Jackson’s character has therefore lost much of his impact over time. Just over a week after the first broadcast, the way the viewer interacts with this episode went through an irreversible change. On Christmas Day 2008 we didn’t know for sure that we were watching a tomato in the mirror. Now all that remains for the viewer is the question of why Jackson doesn’t know he’s a tomato in the first place. The Next Doctor now stands as a relic from the past, its publicity stunt premise torn to shreds. Maybe tomato is the wrong foodstuff in the circumstances. Jackson Lake is that unloved treat at the bottom of the Christmas stocking. He’s the orange, with his own “companion” Rosita serving as the handful of nuts. He’s the Not-Doctor, an ordinary human…
But if there’s one thing Doctor Who always teaches us, it’s this: there’s no such thing as an ordinary human. RP
There is indeed no such thing as an ordinary man or woman. I think that Pyramids Of Mars was the first in Dr. Who to earn my appreciation for that where Laurence Scarman was concerned. So even if The Next Doctor’s impact has softened over time, it’s always worth remembering for how Jackson found his true calling in the adventure, as a man rediscovering himself and his family, simply via the realization of why he believed in the first place that he was something he wasn’t. In that sense, this false-identity odyssey for Jackson was gradually a good thing.

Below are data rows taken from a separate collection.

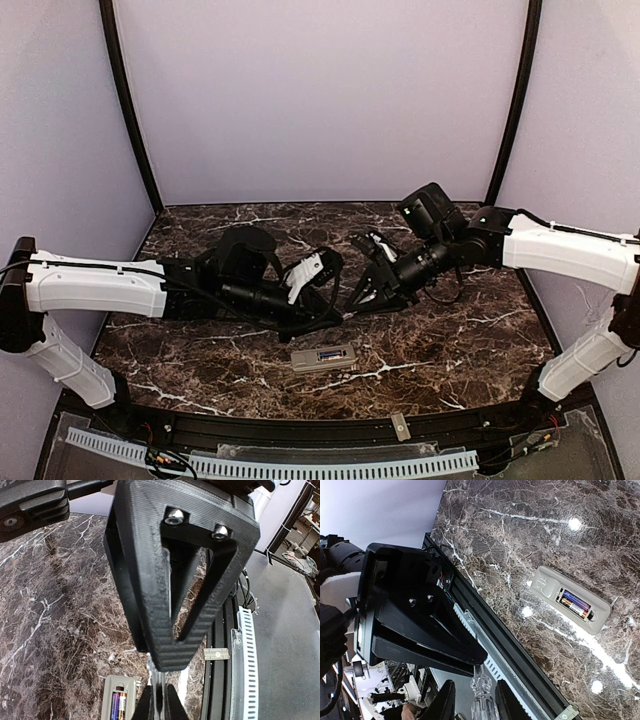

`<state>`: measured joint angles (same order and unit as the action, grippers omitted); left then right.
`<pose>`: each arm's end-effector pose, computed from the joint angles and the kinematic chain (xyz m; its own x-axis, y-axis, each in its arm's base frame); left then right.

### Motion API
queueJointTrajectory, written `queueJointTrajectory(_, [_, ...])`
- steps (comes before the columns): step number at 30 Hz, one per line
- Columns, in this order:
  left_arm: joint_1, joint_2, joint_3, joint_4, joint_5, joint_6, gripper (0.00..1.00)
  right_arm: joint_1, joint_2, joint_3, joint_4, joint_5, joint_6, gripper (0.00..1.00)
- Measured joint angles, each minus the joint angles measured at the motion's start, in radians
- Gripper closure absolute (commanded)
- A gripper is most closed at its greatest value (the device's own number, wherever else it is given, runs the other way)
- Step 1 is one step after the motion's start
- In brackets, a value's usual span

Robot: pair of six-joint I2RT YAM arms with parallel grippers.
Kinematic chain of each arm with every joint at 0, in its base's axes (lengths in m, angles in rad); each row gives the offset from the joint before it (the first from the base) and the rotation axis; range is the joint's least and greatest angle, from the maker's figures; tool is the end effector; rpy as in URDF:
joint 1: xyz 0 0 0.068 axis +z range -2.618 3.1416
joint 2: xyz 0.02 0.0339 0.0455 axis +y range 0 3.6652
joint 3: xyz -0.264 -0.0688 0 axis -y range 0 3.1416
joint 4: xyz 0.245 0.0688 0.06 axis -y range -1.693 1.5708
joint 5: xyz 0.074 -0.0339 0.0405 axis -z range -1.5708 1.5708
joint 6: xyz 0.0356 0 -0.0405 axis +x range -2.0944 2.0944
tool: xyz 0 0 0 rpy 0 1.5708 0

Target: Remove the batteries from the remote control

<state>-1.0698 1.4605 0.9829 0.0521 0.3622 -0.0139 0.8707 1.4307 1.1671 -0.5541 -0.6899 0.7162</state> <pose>0.1493 -0.2989 0.2723 -0.2118 0.3597 -0.9087 0.9724 0.1711 -0.1589 0.1790 0.2476 0.2950 -0.9260 -0.3132 -0.2110 -0.3479 0.4901 0.7993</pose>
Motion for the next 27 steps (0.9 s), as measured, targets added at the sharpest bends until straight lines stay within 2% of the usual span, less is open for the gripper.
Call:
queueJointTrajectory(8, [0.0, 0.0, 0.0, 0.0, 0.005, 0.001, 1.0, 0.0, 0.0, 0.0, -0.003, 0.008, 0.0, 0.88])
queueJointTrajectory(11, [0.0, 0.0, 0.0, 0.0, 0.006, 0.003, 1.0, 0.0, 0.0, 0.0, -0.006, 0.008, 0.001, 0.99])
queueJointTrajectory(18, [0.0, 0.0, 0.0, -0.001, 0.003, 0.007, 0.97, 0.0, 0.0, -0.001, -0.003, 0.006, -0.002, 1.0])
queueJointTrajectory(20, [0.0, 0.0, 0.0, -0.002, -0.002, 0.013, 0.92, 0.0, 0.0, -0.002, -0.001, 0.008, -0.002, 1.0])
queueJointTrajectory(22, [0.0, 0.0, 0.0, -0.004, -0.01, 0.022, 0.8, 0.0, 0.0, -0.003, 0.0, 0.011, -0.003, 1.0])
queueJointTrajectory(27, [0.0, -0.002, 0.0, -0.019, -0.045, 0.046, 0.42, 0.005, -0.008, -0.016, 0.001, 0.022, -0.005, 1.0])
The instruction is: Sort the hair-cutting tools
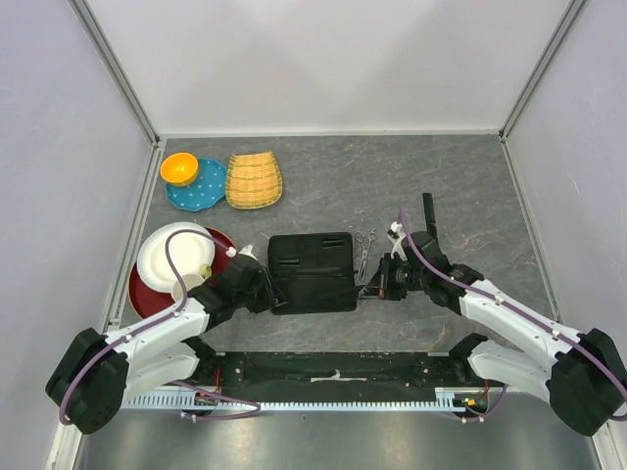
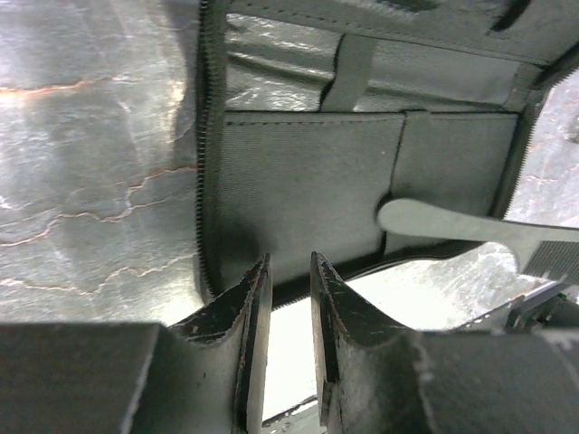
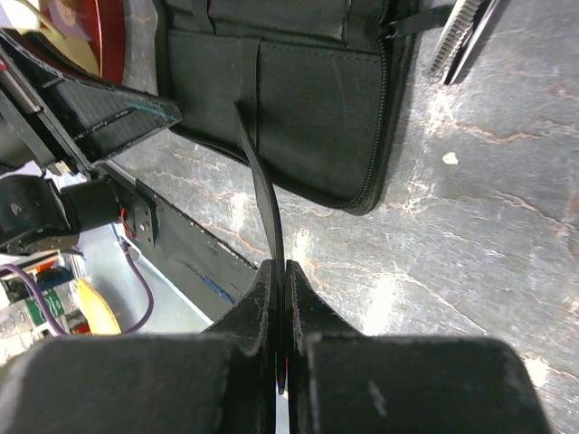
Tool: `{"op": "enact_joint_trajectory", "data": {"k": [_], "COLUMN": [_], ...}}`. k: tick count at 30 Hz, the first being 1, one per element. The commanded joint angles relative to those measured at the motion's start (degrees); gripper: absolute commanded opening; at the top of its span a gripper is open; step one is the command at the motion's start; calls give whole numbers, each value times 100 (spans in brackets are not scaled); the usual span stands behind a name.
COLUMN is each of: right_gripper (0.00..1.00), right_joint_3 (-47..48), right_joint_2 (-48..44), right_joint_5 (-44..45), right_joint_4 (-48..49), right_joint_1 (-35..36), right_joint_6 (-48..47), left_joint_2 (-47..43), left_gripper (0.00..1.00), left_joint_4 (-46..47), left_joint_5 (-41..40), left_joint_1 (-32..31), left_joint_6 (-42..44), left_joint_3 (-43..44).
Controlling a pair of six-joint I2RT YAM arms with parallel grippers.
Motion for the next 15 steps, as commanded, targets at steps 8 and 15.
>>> {"op": "enact_joint_trajectory", "data": {"k": [8, 15], "right_gripper": [0, 0], "right_joint_3": [479, 374], "right_joint_2": [-262, -262], "right_joint_5": [350, 324], "right_joint_4": [-525, -614], "right_joint_1": [-327, -468], "right_joint_6": [-91, -144], "left_joint_2": [3, 196], "left_gripper": [29, 29], "left_joint_4": [-555, -564], "left_joint_5": [-610, -645], "left_joint_1": [-38, -47], "left_joint_6": [-3, 23], "left_joint_3": [204, 231]}}
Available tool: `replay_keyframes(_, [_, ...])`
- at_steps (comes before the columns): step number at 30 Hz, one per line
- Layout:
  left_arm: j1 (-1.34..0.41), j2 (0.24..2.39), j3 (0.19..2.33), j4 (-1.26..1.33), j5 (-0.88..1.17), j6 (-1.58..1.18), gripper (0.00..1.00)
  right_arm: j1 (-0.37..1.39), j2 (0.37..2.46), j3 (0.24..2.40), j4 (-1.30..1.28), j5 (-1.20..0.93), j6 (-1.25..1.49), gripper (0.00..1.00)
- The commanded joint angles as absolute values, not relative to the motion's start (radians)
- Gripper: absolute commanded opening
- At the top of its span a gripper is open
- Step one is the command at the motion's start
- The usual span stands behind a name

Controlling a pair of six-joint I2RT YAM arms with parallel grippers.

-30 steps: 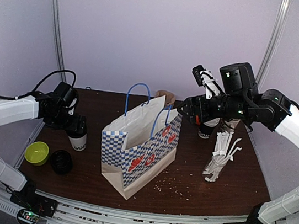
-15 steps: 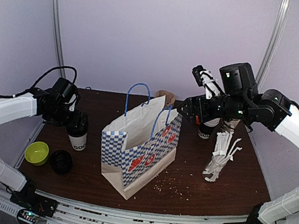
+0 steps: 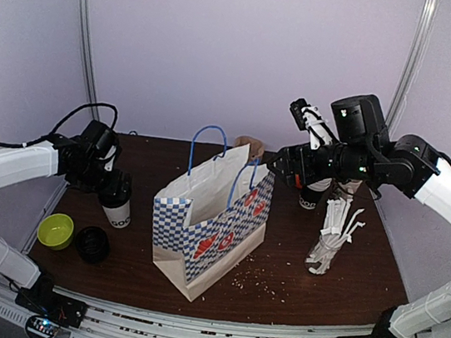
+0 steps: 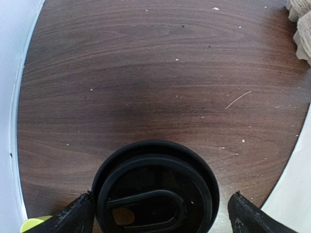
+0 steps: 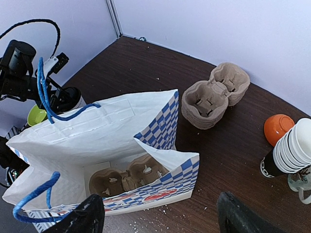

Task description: Pack the takeout coffee

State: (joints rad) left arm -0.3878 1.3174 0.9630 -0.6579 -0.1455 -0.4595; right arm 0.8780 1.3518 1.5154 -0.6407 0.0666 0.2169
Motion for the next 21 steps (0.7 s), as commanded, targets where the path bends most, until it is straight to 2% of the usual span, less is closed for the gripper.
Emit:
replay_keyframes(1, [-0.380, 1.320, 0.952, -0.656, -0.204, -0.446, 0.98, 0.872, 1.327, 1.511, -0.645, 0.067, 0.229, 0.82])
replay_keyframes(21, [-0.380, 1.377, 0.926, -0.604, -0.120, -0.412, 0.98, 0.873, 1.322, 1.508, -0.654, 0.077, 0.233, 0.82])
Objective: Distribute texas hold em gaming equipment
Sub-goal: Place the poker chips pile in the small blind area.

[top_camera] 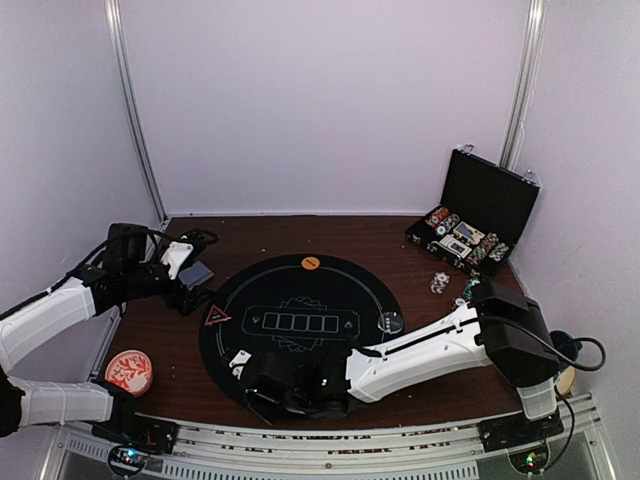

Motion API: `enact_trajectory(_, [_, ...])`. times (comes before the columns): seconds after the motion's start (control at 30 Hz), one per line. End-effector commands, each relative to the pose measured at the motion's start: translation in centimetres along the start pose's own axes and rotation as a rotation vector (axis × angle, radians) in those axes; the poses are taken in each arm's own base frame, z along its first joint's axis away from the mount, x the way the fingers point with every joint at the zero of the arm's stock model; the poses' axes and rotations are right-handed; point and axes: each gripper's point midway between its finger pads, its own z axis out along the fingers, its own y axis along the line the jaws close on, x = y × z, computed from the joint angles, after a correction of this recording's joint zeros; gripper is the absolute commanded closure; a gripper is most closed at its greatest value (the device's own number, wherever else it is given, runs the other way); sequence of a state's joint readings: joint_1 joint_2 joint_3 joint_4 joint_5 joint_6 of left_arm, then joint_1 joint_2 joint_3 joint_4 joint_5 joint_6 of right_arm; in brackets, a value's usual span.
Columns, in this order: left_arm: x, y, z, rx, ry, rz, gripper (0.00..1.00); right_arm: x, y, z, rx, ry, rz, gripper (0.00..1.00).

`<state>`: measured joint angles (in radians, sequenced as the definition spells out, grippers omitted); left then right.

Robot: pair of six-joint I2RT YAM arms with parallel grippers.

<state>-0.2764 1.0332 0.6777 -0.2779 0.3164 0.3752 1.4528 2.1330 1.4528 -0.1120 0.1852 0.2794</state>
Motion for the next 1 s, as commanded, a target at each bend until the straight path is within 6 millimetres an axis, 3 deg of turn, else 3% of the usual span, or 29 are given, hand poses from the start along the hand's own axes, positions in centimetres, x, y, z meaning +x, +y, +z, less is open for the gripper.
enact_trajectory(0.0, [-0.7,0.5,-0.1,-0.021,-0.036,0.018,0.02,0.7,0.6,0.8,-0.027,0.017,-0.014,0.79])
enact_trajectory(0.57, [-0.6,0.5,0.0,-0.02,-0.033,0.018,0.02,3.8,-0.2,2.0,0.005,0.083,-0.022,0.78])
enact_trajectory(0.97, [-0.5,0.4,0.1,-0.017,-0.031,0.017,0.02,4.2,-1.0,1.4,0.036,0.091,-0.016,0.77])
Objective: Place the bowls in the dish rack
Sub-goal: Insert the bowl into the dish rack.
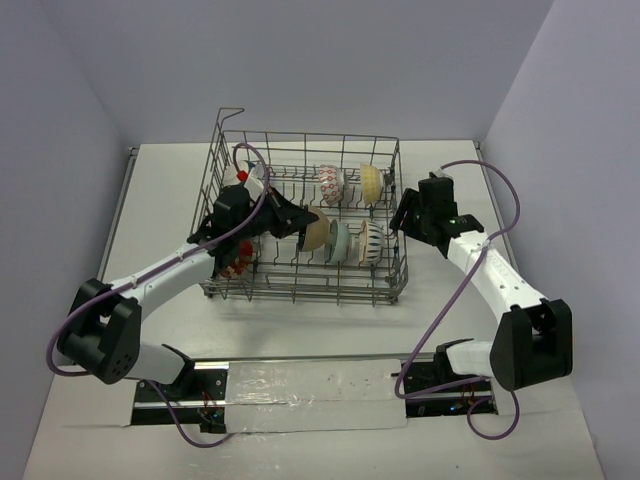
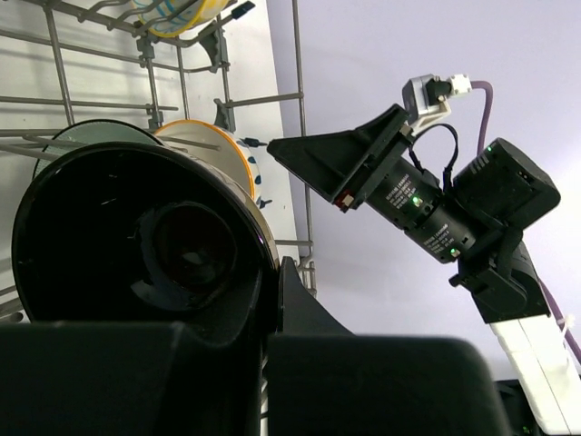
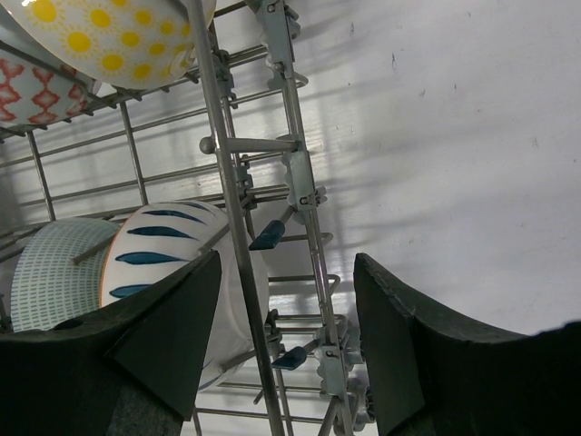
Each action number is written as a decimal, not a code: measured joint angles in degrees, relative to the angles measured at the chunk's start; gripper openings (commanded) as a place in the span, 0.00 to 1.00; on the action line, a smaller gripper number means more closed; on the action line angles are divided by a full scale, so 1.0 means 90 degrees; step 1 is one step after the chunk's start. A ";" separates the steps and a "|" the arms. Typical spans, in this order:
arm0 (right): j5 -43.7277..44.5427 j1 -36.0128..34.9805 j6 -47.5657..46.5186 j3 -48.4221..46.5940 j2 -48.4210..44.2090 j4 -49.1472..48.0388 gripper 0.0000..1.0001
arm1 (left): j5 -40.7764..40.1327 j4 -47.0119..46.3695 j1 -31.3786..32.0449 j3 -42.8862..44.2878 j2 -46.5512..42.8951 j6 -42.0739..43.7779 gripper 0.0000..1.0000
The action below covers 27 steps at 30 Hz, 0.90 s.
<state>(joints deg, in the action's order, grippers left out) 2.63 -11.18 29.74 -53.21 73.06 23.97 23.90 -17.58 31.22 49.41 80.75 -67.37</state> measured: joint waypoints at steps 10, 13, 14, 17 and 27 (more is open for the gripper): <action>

That’s the point of a traumatically self-induced amnesia which makes Jackson identifiable. It’s quite understandably a natural way for the mind to heal itself until the truth is finally ready to be faced and resolved. It undeniably spices up the adventure, speaking from how fond I have always been of this common identity twist. I like how it can always be reworked in so many ways thanks to the tools for SF/fantasy. In this case, it’s the dramatic use of it for a Christmas special that assures us that it will all somehow turn out okay. Especially for Jackson. And it did. Because to quote Burt Reynolds in Deliverance: “Sometimes you have to lose yourself before you can find anything.”